About this exercise: Your answer must be exactly the lines from the one containing "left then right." through the end of the material, both ends included, without pictures.

Given information:
BEGIN

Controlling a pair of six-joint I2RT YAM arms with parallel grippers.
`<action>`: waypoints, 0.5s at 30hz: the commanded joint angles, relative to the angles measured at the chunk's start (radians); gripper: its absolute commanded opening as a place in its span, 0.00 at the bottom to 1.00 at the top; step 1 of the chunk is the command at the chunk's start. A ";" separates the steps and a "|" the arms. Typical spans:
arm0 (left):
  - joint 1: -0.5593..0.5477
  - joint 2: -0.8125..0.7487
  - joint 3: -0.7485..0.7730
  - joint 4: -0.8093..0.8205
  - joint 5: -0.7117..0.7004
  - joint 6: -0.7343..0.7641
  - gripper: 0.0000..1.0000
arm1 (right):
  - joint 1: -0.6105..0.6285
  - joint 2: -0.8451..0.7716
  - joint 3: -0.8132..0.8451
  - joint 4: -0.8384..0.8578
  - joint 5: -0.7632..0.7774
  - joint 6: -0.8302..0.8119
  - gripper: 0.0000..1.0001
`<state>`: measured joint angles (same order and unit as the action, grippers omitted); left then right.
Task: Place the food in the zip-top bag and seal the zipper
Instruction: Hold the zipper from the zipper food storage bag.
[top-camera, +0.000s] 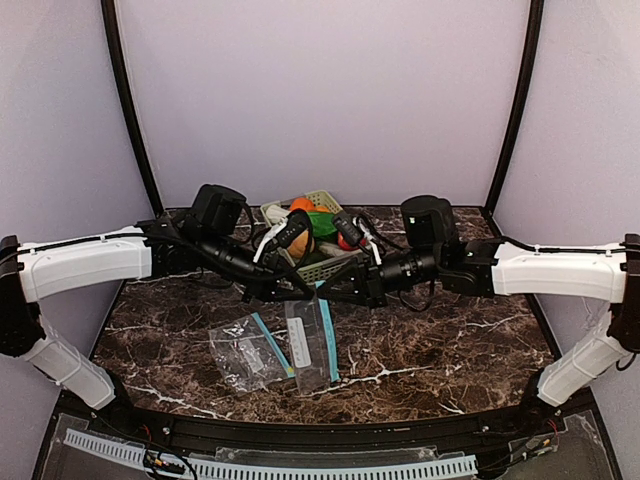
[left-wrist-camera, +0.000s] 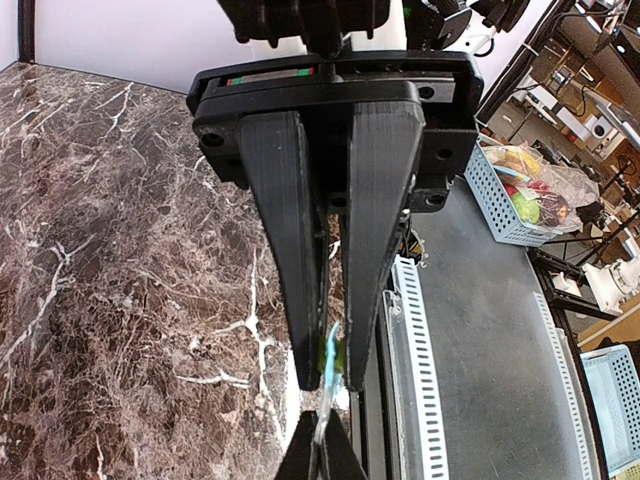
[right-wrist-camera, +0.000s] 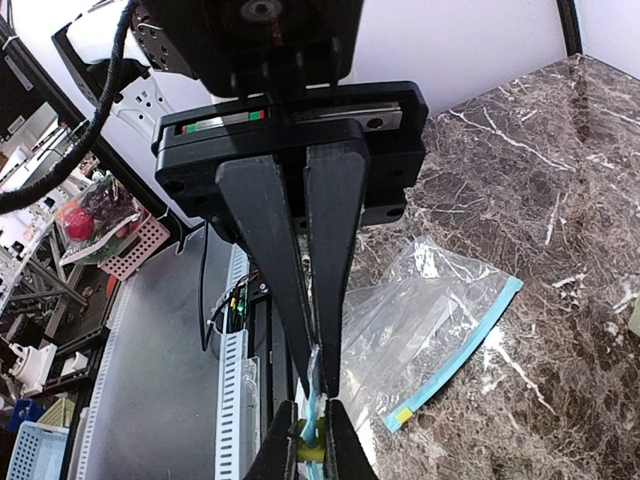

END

Exercise result:
`<state>`: measured joint angles (same order and unit as the action, grippers omitted); left then right.
Task: Place the food in the zip-top bag and seal the zipper
Instruction: Hold the zipper from the zipper food storage bag.
[top-camera, +0.000s] 
[left-wrist-camera, +0.000s] 
[right-wrist-camera, +0.000s] 

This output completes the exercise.